Are restaurant health-related corporate social responsibility commitments associated with nutritional changes to menu offerings?
Megan Mueller et al.
American Journal of Preventive Medicine, forthcoming

Introduction: Evaluate associations between health-related corporate social responsibility (hrCSR) commitments and the nutrition quality of menu offerings in 66 US-based restaurant chains, 2012-2018.

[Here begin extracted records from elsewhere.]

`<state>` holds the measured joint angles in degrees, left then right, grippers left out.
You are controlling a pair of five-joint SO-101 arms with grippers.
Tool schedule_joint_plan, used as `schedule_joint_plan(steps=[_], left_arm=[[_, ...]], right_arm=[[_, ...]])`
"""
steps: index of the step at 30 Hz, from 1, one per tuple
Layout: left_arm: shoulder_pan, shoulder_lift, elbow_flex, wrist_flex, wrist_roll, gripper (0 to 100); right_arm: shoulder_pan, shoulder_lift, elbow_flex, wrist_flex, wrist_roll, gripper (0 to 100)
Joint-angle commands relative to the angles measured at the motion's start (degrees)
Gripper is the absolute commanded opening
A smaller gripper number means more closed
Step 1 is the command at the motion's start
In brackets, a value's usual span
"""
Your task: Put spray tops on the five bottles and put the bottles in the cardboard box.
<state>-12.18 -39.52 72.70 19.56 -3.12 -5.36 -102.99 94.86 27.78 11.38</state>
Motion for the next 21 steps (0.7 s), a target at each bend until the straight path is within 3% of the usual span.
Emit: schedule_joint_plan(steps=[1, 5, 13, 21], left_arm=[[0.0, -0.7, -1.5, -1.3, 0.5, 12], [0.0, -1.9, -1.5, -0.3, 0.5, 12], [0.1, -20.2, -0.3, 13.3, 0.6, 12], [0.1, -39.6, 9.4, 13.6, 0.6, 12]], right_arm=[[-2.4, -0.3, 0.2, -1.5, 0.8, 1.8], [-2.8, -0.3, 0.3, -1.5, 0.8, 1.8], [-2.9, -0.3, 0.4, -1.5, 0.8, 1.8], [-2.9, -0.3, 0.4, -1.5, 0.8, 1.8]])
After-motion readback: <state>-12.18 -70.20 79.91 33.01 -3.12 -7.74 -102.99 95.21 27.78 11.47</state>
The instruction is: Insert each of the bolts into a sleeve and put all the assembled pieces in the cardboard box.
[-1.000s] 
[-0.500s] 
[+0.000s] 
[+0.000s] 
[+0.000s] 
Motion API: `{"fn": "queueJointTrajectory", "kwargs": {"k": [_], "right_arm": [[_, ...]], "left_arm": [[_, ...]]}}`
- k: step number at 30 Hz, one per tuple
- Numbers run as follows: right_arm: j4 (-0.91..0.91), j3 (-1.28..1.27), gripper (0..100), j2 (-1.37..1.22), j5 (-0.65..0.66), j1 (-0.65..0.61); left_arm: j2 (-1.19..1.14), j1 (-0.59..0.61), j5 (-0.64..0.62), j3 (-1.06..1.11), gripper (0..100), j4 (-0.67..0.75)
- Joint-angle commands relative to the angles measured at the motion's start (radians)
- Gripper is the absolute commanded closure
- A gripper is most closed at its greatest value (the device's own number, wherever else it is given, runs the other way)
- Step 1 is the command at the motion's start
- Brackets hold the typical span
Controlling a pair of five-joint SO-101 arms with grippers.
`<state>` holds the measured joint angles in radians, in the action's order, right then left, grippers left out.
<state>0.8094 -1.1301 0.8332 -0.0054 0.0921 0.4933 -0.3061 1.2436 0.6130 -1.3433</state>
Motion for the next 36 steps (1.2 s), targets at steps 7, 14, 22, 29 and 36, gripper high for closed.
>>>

Methods: Data on hrCSR (from n=4,096 web text sections) and menu items (n=124,110) were abstracted from the WayBack Machine and MenuStat databases in 2020 and analyzed 2020-2023. Generalized linear mixed models evaluated differences in menu nutrition quality (adapted Nutrition Environment Measures Study in Restaurants score; NEMS-R) and the nutrient content of menu items (kcal, total fat, saturated fat, sugar, sodium, and fiber) between restaurants with and without hrCSR, including yearly trends. Exploratory analyses tested differences among new menu items only (n= 28,387).

Results: There were no differences in the adapted NEMS-R score of menus from restaurants with and without hrCSR. However, restaurants with hrCSR offered menu items with slightly lower calories (352.9 vs. 364.1 kcals), total fat (15.3 vs. 16.0g), saturated fat (5.8 vs. 6.1g), sugar (22.5 vs. 23.8 g), sodium (571.3 vs 621.6 mg), and fiber (1.8 vs. 1.9 g) compared to restaurants without hrCSR (p <0.05). Among only new menu items, restaurants with hrCSR offered new items that were lower in calories, total fat, saturated fat, sodium, and sugar in 2012. However, the nutrient content for these new menu items also became less healthful over time: +17.8 kcal/year (95% CI: 11.1, 24.4), +0.8 g total fat/year (95% CI: 0.4, 1.2), +0.4 g saturated fat/year (95% CI: 0.1, 0.8), +30.7 mg sodium/year (95% CI: 15.0, 46.4), and +1.1g sugar/year (95%: 0.4, 1.8).


The Weekend Effect in Online Reviews
Andreas Bayerl et al.
Journal of Marketing Research, forthcoming

Abstract:
This paper finds that online reviews submitted during the weekend tend to have lower rating scores than reviews submitted during the week. Analyzing 400 million reviews across 33 e-commerce, hospitality, entertainment, and employer platforms, the authors find that weekend reviews have a 3% lower relative share of 5-star ratings and a 6% higher relative share of 1-, 2-, or 3-star ratings compared to weekday reviews. The pattern emerges even when controlling for quality of reviewed items. This weekend effect is surprising given that studies usually report higher happiness levels and a better mood on weekends. The authors discuss several explanations related to where the review is submitted (platform characteristics), what the review is about (listing characteristics), and who submits the review (reviewer characteristics). They present evidence that temporal self-selection of reviewers is a dominant driver of the weekend effect. During the weekend, a different set of users — those more prone to write negative reviews — is more likely to select to leave a review. These findings complement extant research on review self-selection by adding a temporal layer to the self-selection processes inherent in online reviews. This paper also highlights managerial implications by demonstrating that solicitations sent during the weekend (versus weekday solicitation) lead to collecting more negative reviews.